# [TASK STATEMENT]
The word "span" marks the lines you need; copy each of them from the data.

# [MATERIAL PROVIDED]

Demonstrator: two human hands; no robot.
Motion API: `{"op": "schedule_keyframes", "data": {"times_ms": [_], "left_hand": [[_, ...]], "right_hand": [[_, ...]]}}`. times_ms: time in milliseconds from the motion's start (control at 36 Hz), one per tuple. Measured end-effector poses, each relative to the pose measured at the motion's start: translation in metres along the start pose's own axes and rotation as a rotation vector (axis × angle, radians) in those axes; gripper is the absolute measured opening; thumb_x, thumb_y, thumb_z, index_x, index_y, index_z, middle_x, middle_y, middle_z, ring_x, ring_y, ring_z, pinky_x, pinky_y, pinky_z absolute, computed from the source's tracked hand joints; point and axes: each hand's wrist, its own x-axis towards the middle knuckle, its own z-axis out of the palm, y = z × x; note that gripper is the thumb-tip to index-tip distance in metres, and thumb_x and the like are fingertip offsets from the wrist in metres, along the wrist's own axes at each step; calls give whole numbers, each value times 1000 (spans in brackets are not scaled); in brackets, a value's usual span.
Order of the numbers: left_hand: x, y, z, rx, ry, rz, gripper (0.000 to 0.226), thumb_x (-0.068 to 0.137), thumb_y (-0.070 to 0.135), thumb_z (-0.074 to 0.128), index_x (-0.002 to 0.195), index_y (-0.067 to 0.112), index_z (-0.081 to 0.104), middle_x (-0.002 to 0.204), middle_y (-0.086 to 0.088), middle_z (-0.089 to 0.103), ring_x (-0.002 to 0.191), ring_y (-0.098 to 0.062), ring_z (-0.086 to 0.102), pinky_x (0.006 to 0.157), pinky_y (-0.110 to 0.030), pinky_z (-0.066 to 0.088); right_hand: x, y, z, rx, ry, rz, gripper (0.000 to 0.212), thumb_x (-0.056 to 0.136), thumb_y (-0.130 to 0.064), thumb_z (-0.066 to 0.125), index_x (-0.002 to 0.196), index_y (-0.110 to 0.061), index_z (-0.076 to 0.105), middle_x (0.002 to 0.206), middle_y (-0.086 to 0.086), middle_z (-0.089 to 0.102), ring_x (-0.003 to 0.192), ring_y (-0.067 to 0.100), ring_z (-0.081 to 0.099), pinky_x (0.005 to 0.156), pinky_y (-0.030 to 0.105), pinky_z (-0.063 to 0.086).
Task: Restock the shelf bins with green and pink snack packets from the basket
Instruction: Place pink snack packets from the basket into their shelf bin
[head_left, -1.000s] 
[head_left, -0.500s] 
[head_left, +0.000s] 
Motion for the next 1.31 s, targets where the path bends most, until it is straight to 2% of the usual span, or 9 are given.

# [TASK RESULT]
Motion API: `{"op": "schedule_keyframes", "data": {"times_ms": [_], "left_hand": [[_, ...]], "right_hand": [[_, ...]]}}`. times_ms: time in milliseconds from the motion's start (control at 36 Hz), one per tuple. Measured end-effector poses, each relative to the pose measured at the motion's start: translation in metres along the start pose's own axes and rotation as a rotation vector (axis × angle, radians) in those axes; gripper is the absolute measured opening; thumb_x, thumb_y, thumb_z, index_x, index_y, index_z, middle_x, middle_y, middle_z, ring_x, ring_y, ring_z, pinky_x, pinky_y, pinky_z absolute, computed from the source's tracked hand joints; point and axes: each hand's wrist, its own x-axis towards the middle knuckle, its own z-axis out of the palm, y = z × x; note that gripper is the thumb-tip to index-tip distance in metres, and thumb_x and the like are fingertip offsets from the wrist in metres, along the wrist's own axes at each step; calls give whole numbers, each value times 1000 (spans in brackets are not scaled); in brackets, a value's usual span.
Motion for the next 1.31 s, targets where the path bends most, until it is straight to 2% of the usual span, or 9 are given.

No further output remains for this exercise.